RECORDS:
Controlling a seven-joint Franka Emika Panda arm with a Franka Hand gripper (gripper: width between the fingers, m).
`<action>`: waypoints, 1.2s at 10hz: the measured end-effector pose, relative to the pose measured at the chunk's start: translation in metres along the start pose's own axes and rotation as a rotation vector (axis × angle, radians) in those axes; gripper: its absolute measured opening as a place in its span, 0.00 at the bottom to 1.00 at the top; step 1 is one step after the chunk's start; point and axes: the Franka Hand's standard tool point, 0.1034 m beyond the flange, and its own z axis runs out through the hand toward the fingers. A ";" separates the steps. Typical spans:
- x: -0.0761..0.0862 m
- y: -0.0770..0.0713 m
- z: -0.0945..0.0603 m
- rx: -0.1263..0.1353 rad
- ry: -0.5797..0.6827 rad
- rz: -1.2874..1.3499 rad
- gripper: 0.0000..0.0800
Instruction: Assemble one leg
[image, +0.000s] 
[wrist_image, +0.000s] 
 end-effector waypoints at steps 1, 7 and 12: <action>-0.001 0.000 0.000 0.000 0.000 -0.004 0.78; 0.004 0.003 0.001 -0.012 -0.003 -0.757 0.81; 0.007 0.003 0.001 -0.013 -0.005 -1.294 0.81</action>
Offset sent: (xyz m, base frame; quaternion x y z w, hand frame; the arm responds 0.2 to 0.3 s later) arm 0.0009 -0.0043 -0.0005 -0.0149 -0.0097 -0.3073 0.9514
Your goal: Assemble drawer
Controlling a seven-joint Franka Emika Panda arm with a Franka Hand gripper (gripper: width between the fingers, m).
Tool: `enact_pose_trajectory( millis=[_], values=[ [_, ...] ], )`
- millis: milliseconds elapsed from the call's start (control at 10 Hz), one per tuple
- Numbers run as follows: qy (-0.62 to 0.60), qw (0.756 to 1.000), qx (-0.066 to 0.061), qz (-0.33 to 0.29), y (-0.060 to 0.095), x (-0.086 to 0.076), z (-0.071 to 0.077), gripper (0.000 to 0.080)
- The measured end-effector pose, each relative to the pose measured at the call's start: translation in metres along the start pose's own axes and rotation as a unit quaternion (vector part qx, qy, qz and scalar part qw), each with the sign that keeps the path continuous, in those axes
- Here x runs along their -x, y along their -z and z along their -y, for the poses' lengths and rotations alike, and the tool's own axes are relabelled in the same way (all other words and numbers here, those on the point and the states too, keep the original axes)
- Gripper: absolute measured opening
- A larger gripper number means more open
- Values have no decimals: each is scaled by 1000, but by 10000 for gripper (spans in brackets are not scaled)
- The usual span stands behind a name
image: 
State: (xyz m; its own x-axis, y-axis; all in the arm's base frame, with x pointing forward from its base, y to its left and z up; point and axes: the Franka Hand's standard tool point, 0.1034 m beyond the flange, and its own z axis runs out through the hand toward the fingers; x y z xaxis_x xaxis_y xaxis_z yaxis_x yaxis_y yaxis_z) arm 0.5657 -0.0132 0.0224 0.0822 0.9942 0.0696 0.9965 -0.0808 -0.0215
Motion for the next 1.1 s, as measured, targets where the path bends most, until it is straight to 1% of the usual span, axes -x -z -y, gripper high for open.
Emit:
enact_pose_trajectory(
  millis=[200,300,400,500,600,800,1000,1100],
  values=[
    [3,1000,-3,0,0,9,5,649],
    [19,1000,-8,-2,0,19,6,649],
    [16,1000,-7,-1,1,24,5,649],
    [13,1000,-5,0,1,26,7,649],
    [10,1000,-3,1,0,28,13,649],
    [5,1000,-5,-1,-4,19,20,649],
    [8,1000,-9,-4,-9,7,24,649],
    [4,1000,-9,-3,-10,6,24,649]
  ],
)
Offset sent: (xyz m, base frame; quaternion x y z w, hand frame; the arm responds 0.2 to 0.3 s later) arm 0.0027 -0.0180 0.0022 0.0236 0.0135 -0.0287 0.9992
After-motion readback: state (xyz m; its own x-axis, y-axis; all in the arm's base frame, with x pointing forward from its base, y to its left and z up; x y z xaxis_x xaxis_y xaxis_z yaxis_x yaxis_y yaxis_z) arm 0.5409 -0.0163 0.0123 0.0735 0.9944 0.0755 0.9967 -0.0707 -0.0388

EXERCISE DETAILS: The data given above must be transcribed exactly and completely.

YOUR SOLUTION:
Controlling a seven-joint Franka Emika Panda arm with a Franka Hand gripper (gripper: width between the fingers, m).
`<action>`: waypoints, 1.2s at 10hz: the measured end-effector pose, relative to the pose measured at the chunk's start: translation in metres along the start pose's own axes and rotation as a rotation vector (axis × angle, radians) in those axes; gripper: its absolute measured opening as a place in its span, 0.00 at the bottom to 1.00 at the top; step 1 is one step after the chunk's start; point and axes: the Franka Hand's standard tool point, 0.1034 m beyond the flange, and its own z axis runs out through the hand toward the fingers. A ";" separates the steps. Typical spans:
- x: -0.0761..0.0862 m
- y: -0.0770..0.0713 m
- z: -0.0945..0.0603 m
- rx: -0.1263..0.1353 rad
- ry: -0.5797..0.6827 rad
- rz: -1.2874..1.3499 rad
- gripper: 0.0000..0.0800
Instruction: Assemble one leg
[image, +0.000s] 
[wrist_image, +0.000s] 
 end-effector waypoints at steps 1, 7 and 12: <action>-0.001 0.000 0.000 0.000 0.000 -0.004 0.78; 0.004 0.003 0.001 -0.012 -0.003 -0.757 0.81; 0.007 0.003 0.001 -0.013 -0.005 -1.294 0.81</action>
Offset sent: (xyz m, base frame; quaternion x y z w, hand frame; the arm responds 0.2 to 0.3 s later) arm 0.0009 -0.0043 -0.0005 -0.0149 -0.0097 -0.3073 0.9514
Your goal: Assemble drawer
Controlling a seven-joint Franka Emika Panda arm with a Franka Hand gripper (gripper: width between the fingers, m).
Tool: `enact_pose_trajectory( millis=[_], values=[ [_, ...] ], )`
- millis: milliseconds elapsed from the call's start (control at 10 Hz), one per tuple
- Numbers run as follows: qy (-0.62 to 0.60), qw (0.756 to 1.000), qx (-0.066 to 0.061), qz (-0.33 to 0.29), y (-0.060 to 0.095), x (-0.086 to 0.076), z (-0.071 to 0.077), gripper (0.000 to 0.080)
- The measured end-effector pose, each relative to the pose measured at the call's start: translation in metres along the start pose's own axes and rotation as a unit quaternion (vector part qx, qy, qz and scalar part qw), each with the sign that keeps the path continuous, in those axes
- Here x runs along their -x, y along their -z and z along their -y, for the poses' lengths and rotations alike, and the tool's own axes are relabelled in the same way (all other words and numbers here, those on the point and the states too, keep the original axes)
- Gripper: absolute measured opening
- A larger gripper number means more open
- Values have no decimals: each is scaled by 1000, but by 10000 for gripper (spans in brackets are not scaled)
- The usual span stands behind a name
image: 
State: (xyz m; its own x-axis, y-axis; all in the arm's base frame, with x pointing forward from its base, y to its left and z up; point and axes: the Franka Hand's standard tool point, 0.1034 m beyond the flange, and its own z axis runs out through the hand toward the fingers; x y z xaxis_x xaxis_y xaxis_z yaxis_x yaxis_y yaxis_z) arm 0.5657 -0.0132 0.0224 0.0822 0.9942 0.0696 0.9965 -0.0808 -0.0215
Motion for the next 1.1 s, as measured, targets where the path bends most, until it is straight to 1% of the usual span, axes -x -z -y, gripper high for open.
Emit:
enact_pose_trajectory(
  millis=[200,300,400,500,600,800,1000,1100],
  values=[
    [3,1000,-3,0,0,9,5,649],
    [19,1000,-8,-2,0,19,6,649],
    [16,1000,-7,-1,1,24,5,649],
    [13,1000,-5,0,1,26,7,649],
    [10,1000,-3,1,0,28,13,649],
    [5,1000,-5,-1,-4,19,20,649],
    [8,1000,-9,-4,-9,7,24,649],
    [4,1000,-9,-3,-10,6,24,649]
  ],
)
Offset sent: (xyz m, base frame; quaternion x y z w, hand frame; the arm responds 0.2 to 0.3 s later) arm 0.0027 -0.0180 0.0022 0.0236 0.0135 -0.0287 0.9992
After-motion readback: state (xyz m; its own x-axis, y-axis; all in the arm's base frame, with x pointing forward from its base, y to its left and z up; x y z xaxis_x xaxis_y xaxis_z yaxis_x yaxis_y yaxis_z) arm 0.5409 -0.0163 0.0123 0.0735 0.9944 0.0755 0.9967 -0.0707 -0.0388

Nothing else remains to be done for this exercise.